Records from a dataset

*** Block opens ***

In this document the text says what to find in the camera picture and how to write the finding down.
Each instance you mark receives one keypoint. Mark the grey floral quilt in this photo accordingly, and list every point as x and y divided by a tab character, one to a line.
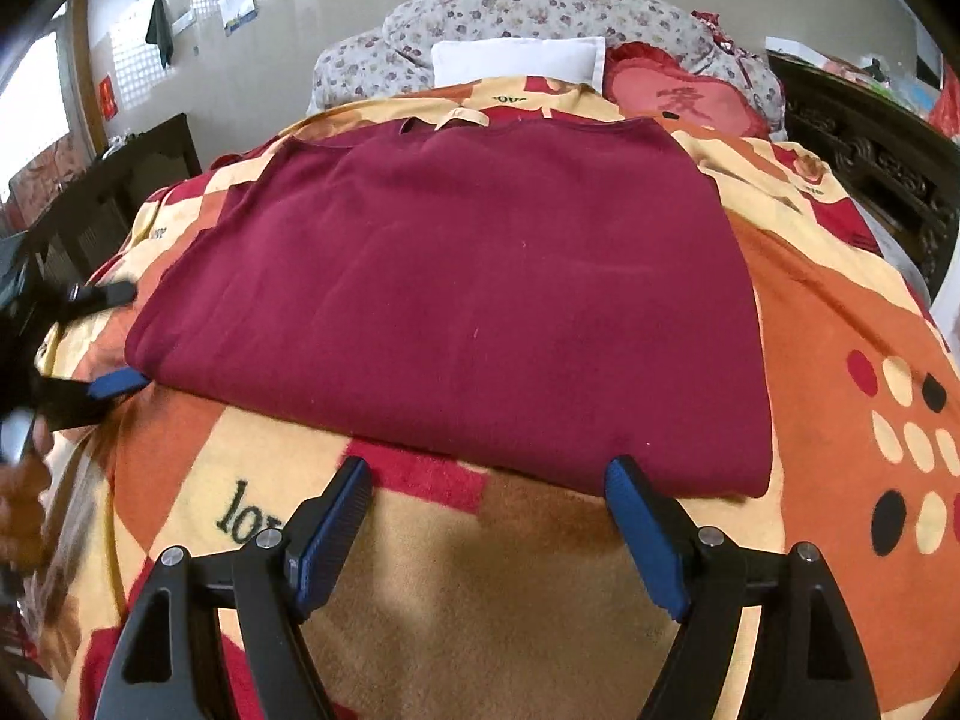
540	11

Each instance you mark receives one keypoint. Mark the red patterned cloth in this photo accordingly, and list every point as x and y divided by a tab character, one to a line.
720	30

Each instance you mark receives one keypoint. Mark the maroon knit sweater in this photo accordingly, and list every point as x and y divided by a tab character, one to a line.
465	277

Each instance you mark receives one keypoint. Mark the dark green hanging cloth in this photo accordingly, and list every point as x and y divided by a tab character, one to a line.
159	30

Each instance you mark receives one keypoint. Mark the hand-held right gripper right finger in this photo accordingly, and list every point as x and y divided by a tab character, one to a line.
649	540

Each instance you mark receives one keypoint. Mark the dark carved wooden cabinet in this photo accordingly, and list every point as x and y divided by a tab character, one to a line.
877	157

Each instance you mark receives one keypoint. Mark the person's left hand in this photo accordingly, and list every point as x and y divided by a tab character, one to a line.
19	502

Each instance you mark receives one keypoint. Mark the red heart-shaped cushion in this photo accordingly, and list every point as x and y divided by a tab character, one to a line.
675	101

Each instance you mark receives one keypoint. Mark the red plastic bag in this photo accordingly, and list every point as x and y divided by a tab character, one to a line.
946	101

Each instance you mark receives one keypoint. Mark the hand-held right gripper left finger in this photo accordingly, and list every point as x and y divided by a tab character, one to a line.
330	540

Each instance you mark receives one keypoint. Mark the red orange printed blanket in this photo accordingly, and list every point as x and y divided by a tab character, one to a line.
525	600

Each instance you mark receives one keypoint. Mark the white paper sheet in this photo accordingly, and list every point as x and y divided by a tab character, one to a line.
795	49

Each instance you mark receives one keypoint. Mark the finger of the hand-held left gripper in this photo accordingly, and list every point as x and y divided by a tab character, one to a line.
105	294
112	384

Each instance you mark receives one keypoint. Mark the red paper wall sticker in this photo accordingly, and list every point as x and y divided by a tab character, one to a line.
108	96

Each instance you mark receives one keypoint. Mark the dark wooden side table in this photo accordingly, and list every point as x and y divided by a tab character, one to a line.
150	157

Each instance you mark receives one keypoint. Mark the white pillow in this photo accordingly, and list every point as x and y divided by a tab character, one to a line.
517	61

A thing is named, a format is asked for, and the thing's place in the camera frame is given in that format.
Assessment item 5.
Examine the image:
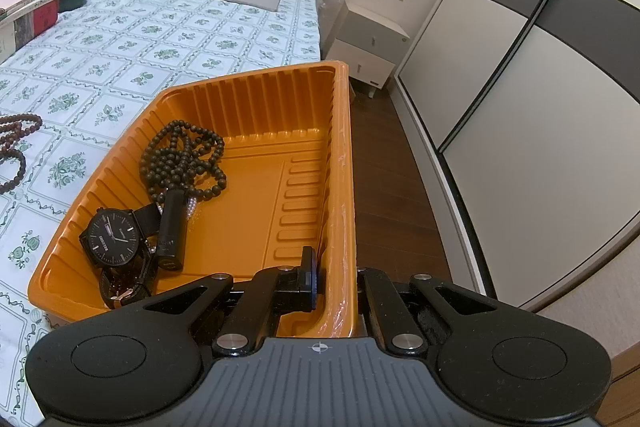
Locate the white nightstand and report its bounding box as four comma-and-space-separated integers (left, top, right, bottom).
322, 0, 412, 100

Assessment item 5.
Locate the beige cardboard box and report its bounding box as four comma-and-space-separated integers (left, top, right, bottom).
0, 0, 60, 65

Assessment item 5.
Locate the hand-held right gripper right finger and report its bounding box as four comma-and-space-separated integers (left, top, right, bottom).
355, 264, 501, 358

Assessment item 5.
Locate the orange plastic tray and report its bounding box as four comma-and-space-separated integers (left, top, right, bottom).
27, 61, 358, 340

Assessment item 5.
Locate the black watch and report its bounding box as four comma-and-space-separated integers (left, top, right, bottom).
79, 203, 162, 280

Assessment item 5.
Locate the black bead necklace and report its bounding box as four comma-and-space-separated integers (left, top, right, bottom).
139, 120, 228, 204

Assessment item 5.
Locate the rose gold watch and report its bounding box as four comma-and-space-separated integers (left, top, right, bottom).
99, 264, 153, 310

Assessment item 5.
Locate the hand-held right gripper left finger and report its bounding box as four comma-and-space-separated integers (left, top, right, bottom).
107, 246, 327, 358

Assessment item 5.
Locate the white grey sliding wardrobe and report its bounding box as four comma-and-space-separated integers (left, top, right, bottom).
395, 0, 640, 313

*** Block closes ***

## [PROBLEM REQUIREMENTS]
All the records need to be repeated exactly, with the images dropped.

## [TASK SOLUTION]
In this document the text says what to find in the camera picture and how to write the finding down.
Each instance you mark receives one keypoint. Mark the grey floral quilt in this photo accordingly, and list every point as x and y divided by a tab character, one to a line.
540	11

Each instance you mark receives one keypoint. Mark the red patterned cloth in this photo accordingly, and list every point as x and y divided by a tab character, one to a line.
720	30

Each instance you mark receives one keypoint. Mark the maroon knit sweater in this photo accordingly, and list every point as x and y divided by a tab character, one to a line.
465	277

Each instance you mark receives one keypoint. Mark the dark green hanging cloth in this photo accordingly, and list every point as x and y divided by a tab character, one to a line.
159	30

Each instance you mark receives one keypoint. Mark the hand-held right gripper right finger in this photo accordingly, and list every point as x and y divided by a tab character, one to a line.
649	540

Each instance you mark receives one keypoint. Mark the dark carved wooden cabinet in this photo accordingly, and list every point as x and y divided by a tab character, one to a line.
877	157

Each instance you mark receives one keypoint. Mark the person's left hand in this photo accordingly, and list every point as x and y divided by a tab character, one to a line.
19	502

Each instance you mark receives one keypoint. Mark the red heart-shaped cushion in this photo accordingly, and list every point as x and y divided by a tab character, one to a line.
675	101

Each instance you mark receives one keypoint. Mark the red plastic bag in this photo accordingly, and list every point as x and y divided by a tab character, one to a line.
946	101

Each instance you mark receives one keypoint. Mark the hand-held right gripper left finger in this photo accordingly, and list every point as x and y divided by a tab character, one to a line.
330	540

Each instance you mark receives one keypoint. Mark the red orange printed blanket in this photo accordingly, and list every point as x and y divided by a tab character, one to a line.
525	600

Each instance you mark receives one keypoint. Mark the white paper sheet in this photo accordingly, and list every point as x and y divided by a tab character, one to a line.
795	49

Each instance you mark receives one keypoint. Mark the finger of the hand-held left gripper in this photo accordingly, and list every point as x and y divided by a tab character, one to a line.
105	294
112	384

Each instance you mark receives one keypoint. Mark the red paper wall sticker in this photo accordingly, and list every point as x and y divided by a tab character, one to a line.
108	96

Each instance you mark receives one keypoint. Mark the dark wooden side table in this photo accordingly, and list every point as x and y divided by a tab character, one to a line.
150	157

Each instance you mark receives one keypoint. Mark the white pillow in this photo accordingly, and list every point as x and y divided by a tab character, one to a line.
517	61

A thing is named, a format is asked for, and the thing's place in the camera frame is given in that format.
Assessment item 5.
Examine the image:
Locate the white nightstand and report its bounding box as four comma-and-space-separated integers (left, top, right, bottom).
322, 0, 412, 100

Assessment item 5.
Locate the beige cardboard box and report its bounding box as four comma-and-space-separated integers (left, top, right, bottom).
0, 0, 60, 65

Assessment item 5.
Locate the hand-held right gripper right finger and report its bounding box as four comma-and-space-separated integers (left, top, right, bottom).
355, 264, 501, 358

Assessment item 5.
Locate the orange plastic tray and report its bounding box as four comma-and-space-separated integers (left, top, right, bottom).
27, 61, 358, 340

Assessment item 5.
Locate the black watch and report its bounding box as four comma-and-space-separated integers (left, top, right, bottom).
79, 203, 162, 280

Assessment item 5.
Locate the black bead necklace and report its bounding box as four comma-and-space-separated integers (left, top, right, bottom).
139, 120, 228, 204

Assessment item 5.
Locate the rose gold watch and report its bounding box as four comma-and-space-separated integers (left, top, right, bottom).
99, 264, 153, 310

Assessment item 5.
Locate the hand-held right gripper left finger and report its bounding box as four comma-and-space-separated integers (left, top, right, bottom).
107, 246, 327, 358

Assessment item 5.
Locate the white grey sliding wardrobe and report its bounding box as four comma-and-space-separated integers (left, top, right, bottom).
395, 0, 640, 313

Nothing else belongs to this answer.